Work item:
Which lines below contain the word "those"? Copy each of them.

(Records from a data source)
====

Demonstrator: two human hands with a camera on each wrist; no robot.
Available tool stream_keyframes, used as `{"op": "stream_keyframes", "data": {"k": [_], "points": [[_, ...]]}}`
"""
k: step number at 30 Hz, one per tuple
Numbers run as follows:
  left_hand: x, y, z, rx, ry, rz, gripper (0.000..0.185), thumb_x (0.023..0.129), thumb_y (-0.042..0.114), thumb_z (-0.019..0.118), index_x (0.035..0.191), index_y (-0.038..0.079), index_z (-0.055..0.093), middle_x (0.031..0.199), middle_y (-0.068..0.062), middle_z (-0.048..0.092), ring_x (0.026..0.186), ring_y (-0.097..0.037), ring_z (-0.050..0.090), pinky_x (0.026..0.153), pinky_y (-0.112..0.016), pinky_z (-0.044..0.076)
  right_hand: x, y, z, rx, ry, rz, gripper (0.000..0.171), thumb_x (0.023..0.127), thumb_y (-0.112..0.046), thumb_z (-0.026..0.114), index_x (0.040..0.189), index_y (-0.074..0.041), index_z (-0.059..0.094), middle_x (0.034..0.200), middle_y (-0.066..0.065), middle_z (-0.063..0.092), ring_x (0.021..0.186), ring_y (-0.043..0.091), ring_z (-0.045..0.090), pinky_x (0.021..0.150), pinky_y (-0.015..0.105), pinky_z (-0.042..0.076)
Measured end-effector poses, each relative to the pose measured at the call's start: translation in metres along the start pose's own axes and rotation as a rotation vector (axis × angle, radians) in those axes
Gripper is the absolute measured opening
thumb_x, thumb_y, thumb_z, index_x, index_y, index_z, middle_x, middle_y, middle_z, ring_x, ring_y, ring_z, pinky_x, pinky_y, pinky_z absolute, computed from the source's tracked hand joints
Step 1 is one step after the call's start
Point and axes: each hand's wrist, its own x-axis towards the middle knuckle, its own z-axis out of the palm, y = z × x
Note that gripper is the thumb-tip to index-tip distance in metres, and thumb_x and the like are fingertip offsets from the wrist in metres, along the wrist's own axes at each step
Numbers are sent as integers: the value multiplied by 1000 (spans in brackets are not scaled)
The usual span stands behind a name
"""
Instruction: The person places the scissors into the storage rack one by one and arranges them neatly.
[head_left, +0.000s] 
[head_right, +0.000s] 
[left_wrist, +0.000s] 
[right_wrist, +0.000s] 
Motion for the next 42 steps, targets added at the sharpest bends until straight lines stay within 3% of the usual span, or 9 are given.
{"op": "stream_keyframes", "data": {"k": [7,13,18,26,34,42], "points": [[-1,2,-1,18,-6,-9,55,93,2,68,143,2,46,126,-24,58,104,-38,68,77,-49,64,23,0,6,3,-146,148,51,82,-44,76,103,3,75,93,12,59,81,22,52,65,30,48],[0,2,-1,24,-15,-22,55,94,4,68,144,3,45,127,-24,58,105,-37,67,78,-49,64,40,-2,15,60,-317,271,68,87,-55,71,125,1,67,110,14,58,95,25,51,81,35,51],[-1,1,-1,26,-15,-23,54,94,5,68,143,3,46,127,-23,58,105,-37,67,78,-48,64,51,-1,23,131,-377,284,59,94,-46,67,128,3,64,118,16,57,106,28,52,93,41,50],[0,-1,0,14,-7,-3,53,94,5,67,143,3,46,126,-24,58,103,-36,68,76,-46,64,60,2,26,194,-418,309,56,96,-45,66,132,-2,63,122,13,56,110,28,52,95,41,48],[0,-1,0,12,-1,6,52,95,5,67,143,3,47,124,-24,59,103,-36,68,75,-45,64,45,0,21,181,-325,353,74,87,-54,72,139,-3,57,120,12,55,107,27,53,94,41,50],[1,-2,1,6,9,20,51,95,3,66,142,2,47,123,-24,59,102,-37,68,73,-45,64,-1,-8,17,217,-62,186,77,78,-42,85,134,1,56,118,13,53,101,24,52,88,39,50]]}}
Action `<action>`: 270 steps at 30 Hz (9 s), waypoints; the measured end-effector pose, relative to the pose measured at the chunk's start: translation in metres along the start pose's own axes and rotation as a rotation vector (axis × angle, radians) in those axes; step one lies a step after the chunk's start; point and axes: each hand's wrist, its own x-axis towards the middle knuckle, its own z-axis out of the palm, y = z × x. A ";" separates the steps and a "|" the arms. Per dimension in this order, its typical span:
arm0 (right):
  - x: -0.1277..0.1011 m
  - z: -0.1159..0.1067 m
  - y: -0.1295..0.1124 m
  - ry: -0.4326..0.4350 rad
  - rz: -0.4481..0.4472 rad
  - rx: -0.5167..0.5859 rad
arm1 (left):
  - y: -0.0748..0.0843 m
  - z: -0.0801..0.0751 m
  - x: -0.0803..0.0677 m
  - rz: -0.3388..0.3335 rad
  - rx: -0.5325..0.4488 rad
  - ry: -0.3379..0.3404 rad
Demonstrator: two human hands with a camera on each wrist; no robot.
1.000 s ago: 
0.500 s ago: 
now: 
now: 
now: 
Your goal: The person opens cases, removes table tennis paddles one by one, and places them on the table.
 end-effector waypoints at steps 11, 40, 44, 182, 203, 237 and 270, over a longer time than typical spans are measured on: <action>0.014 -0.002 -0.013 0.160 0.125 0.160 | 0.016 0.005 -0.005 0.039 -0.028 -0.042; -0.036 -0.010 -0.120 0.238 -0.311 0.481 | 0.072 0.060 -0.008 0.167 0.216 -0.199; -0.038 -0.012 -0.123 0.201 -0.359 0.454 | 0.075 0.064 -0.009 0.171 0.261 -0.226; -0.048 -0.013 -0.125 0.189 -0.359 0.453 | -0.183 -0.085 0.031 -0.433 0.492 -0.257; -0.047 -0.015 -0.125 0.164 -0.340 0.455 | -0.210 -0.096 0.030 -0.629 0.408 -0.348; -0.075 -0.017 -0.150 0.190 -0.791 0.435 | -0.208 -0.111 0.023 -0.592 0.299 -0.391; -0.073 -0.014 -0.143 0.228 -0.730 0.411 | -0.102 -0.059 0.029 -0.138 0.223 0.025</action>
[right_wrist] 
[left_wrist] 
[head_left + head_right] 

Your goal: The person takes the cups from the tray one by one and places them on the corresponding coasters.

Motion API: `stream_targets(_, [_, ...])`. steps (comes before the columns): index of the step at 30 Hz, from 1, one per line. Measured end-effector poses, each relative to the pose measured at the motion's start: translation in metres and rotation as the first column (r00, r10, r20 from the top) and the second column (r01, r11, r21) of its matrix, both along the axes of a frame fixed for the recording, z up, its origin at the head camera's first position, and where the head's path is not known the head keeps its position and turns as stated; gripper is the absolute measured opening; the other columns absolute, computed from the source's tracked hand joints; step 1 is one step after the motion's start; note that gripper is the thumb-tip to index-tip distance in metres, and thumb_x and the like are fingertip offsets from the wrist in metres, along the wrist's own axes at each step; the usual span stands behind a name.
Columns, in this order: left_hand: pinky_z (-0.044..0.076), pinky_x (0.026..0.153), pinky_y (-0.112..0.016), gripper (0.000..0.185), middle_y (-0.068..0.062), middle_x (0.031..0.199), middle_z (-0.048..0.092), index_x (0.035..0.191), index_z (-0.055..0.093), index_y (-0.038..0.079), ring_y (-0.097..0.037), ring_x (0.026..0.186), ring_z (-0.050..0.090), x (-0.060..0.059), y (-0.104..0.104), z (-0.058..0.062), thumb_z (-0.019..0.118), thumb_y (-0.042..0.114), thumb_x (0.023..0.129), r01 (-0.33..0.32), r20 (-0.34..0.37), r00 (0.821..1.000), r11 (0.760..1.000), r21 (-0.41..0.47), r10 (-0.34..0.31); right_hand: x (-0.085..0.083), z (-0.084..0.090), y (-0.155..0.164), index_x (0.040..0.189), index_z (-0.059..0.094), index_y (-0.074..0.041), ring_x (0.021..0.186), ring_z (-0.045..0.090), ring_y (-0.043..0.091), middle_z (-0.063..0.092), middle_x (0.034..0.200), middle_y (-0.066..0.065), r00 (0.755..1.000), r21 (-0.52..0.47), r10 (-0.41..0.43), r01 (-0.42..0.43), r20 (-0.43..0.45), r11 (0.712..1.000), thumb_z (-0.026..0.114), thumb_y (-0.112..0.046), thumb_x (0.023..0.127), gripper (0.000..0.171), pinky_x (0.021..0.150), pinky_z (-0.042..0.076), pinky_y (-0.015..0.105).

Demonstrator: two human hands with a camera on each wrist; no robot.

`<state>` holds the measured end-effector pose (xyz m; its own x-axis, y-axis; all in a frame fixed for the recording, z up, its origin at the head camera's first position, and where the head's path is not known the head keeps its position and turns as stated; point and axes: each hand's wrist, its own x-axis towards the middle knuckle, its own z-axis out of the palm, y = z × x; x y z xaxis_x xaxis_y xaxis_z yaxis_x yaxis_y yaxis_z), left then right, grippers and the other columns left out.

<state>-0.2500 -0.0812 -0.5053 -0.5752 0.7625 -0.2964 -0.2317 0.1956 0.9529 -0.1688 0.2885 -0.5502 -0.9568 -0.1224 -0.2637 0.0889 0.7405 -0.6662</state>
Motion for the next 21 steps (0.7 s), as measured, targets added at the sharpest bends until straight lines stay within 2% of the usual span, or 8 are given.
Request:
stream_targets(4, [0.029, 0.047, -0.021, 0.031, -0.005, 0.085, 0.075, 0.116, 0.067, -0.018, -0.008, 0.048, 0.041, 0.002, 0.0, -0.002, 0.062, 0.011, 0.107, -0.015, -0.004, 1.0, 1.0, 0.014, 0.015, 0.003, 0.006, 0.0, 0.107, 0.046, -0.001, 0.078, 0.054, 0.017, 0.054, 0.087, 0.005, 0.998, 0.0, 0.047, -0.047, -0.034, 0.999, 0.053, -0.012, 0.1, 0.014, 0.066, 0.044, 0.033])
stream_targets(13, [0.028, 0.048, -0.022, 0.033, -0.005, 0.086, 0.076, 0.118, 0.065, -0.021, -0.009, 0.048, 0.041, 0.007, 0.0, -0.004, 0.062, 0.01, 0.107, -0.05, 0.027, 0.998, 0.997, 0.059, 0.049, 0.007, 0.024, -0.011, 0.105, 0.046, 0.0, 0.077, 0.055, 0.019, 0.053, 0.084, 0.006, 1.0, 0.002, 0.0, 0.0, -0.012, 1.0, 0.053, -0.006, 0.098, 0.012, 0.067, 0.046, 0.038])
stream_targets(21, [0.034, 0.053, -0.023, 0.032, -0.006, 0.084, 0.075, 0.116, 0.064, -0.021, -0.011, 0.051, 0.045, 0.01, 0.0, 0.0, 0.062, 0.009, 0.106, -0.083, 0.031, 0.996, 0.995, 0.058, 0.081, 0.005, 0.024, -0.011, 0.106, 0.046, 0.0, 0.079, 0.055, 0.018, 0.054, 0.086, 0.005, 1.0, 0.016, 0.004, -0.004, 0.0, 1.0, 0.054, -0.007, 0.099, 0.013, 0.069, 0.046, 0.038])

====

Solution to the exercise:
Measured end-effector poses, each relative to the pose measured at the call's start: translation in metres along the start pose's own axes and rotation as a rotation vector (axis × angle, radians) in those axes
Action `<action>`: 270 steps at 30 Hz (9 s), waypoints; the measured end-effector pose, relative to the pose measured at the chunk's start: translation in metres along the start pose's own axes and rotation as a rotation vector (axis × angle, radians) in those axes; step one lies a step after the chunk's start; point and axes: each hand's wrist, its own x-axis towards the middle knuckle, its own z-axis out of the palm, y = z × x. A ";" separates the steps and a "|" the arms. Per dimension in this order, its typical span:

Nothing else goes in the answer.